In fact, PDP is shameless and does not deny the allegation of its twin brother, the APC, that it ravaged the public treasury. Instead the PDP fired an “we-are-all-rogues” offensive, blasting the APC thus: “If there is any party that should refund looted funds, it is the APC, which directly used stolen money to scheme in the election of President Buhari in 2015, while known culpable persons now sit comfortably around the Presidential table, still superintending over the looting of our common patrimony.” Now, will the APC be so incensed by the PDP allegation of corruption that it will put its campaign funding books in public glare as an ultimate act of transparency? Not likely.

It is not likely either that the rogues of the PDP and APC, the twin brothers of corruption will ever make restitution by willingly returning stolen funds. If it happens, then Brother Jero has gotten divine revelation on the Road to Damascus. Which will not happen because Jero is a Wole Soyinka fictional character.
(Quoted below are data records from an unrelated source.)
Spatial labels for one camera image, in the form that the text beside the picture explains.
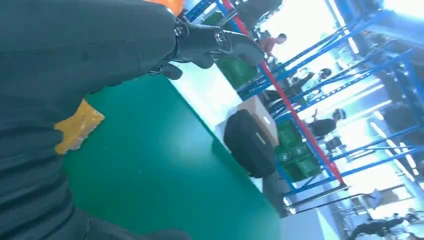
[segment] red beam
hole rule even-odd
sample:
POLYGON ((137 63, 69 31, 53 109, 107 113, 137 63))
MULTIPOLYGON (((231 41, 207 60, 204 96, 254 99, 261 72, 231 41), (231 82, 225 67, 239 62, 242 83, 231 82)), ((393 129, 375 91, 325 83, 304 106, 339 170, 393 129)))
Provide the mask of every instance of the red beam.
MULTIPOLYGON (((233 7, 230 4, 229 0, 223 0, 223 4, 224 6, 231 11, 233 9, 233 7)), ((234 18, 234 22, 237 25, 237 27, 240 29, 240 32, 246 36, 249 36, 249 31, 246 29, 245 25, 243 24, 243 22, 240 20, 239 16, 235 16, 234 18)), ((284 93, 283 89, 280 87, 280 85, 278 84, 276 78, 274 77, 274 75, 271 73, 270 69, 268 68, 268 64, 263 61, 260 66, 262 67, 263 71, 265 72, 266 76, 268 77, 268 79, 271 81, 271 83, 274 85, 275 90, 278 92, 278 94, 280 95, 282 101, 284 102, 284 104, 286 105, 286 107, 288 108, 288 110, 290 111, 291 115, 293 116, 294 120, 296 121, 296 123, 299 125, 299 127, 302 129, 302 131, 305 133, 305 137, 306 139, 310 142, 310 144, 312 145, 312 147, 316 150, 316 152, 319 154, 319 156, 321 157, 321 159, 324 161, 324 163, 327 165, 327 167, 330 169, 330 171, 334 174, 335 178, 340 182, 340 184, 343 184, 344 181, 342 179, 342 176, 340 175, 339 169, 336 167, 335 164, 331 164, 331 162, 329 161, 329 159, 327 158, 327 156, 324 154, 323 150, 320 148, 320 146, 318 146, 317 141, 315 140, 315 137, 312 136, 311 132, 308 130, 308 127, 305 125, 305 123, 299 118, 298 114, 296 113, 296 111, 293 109, 292 104, 290 103, 289 98, 287 97, 287 95, 284 93)))

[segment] green tabletop
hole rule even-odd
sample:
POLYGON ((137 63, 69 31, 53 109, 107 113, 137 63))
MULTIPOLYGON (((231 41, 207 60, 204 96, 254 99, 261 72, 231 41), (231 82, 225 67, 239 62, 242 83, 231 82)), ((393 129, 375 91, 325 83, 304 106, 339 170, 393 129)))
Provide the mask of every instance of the green tabletop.
POLYGON ((105 115, 65 156, 76 204, 145 234, 279 240, 279 217, 172 84, 149 76, 87 98, 105 115))

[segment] black bag
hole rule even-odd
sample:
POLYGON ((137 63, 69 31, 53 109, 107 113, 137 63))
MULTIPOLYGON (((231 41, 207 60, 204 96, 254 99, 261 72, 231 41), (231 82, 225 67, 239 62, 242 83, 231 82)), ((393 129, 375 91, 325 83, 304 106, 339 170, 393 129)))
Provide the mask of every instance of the black bag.
POLYGON ((224 143, 252 177, 264 178, 276 171, 274 147, 247 110, 229 117, 224 143))

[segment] yellow tape
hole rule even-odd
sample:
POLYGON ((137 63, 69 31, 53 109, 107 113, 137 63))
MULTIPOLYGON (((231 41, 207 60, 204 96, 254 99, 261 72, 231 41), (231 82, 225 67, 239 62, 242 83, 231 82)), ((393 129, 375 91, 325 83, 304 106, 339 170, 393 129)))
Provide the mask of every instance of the yellow tape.
POLYGON ((79 149, 84 139, 105 119, 87 101, 82 100, 76 113, 70 118, 55 125, 56 130, 63 132, 63 141, 56 146, 58 154, 66 154, 69 150, 79 149))

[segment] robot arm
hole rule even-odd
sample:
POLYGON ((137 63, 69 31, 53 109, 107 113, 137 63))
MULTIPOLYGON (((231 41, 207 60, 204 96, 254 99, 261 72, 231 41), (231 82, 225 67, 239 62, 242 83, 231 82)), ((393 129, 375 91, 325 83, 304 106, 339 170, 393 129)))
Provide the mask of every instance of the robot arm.
POLYGON ((0 239, 189 239, 140 238, 75 208, 54 125, 87 94, 170 61, 230 55, 258 64, 260 48, 143 0, 2 0, 0 31, 0 239))
Nevertheless, I believe that there is restitution our politicians can and must urgently undertake to save this country from imminent destructive desolation. But that restitution, less demanding, less painful, more altruistic that returning funds, can only come to pass on three key conditions:

One: That the political class and indeed we as a people must come to general consensus that our socioeconomic and political conditions in the past 50 years up until today point to the undebatable fact that as a nation, we are on the horrible path of Mutually Agreed Destruction (MAD).

Two: We must also consensually accept that the MAD conditions under which we live is consequent upon a fake superstructure we built on the rotten foundation of living off unearned rent, abhorrence of hard work, initiative and creativity, sharing of free monies legally instead of boosting investment and productivity to drive taxation as basis for public revenue, establishment of a rentier economy and corruption laying the economy to waste from refineries to sports, sea ports to steel industry, agriculture to industry, banking to insurance, healthcare to infrastructure, education to social services. Everything and everywhere is thickly coated with the dark soot of corruption, impunity and incompetence.

Three: We must sit together to ask and answer the questions – Why are we MAD? Why is corruption so easy and growing despite the hullabaloo of anti corruption wars over the decades? The answer in my view lies in our political and socioeconomic superstructure. It is faulty. It is predicated on almost total dependence on easy petroleum revenues such that oil alone, in the past five decades, accounts for over 90 percent of the country’s total export earning. It is run on a deeply, mad, militarily centralized unitary system masquerading as federalism which recklessly shares money (allocations) usually unaccounted for, every month, every year, to thousands of political and economic units from federal, state to local governments. The system drives laziness, stealing, impunity and worse off, it attracts thugs, crooks, violent men to political leadership.

If we are agreed on these things, then the restitution I propose will be easy to make for we will be all agreed that the current socioeconomic and political superstructure used in running this country is dangerous to our personal and national wellbeing, that it makes corruption easy and breeds laziness, that it corrodes trust, destroys morality and values, kills productivity and investment and is grinding Nigeria to a bitter, fratricidal MAD.

Thus agreed, the restitution which our political leaders owe this nation beyond apologies and even beyond the fantasy of returning monies they stole over the years and still do, will be to RESTRUCTURE the system on the basis of true and decentralized federalism which parts or regions run on productive competitiveness, boost tax revenues by driving for investments and businesses opportunities, stop the sharing of free oil monies and warehousing same as strictly loanable long term funds among others.

This is all the restitution I seek from our political class. It is a non-negotiable imperative. Unless they seek to shoot themselves in the foot or become pallbearers of the deceased state of Nigeria in the near future, I really see no other option. It is now or never.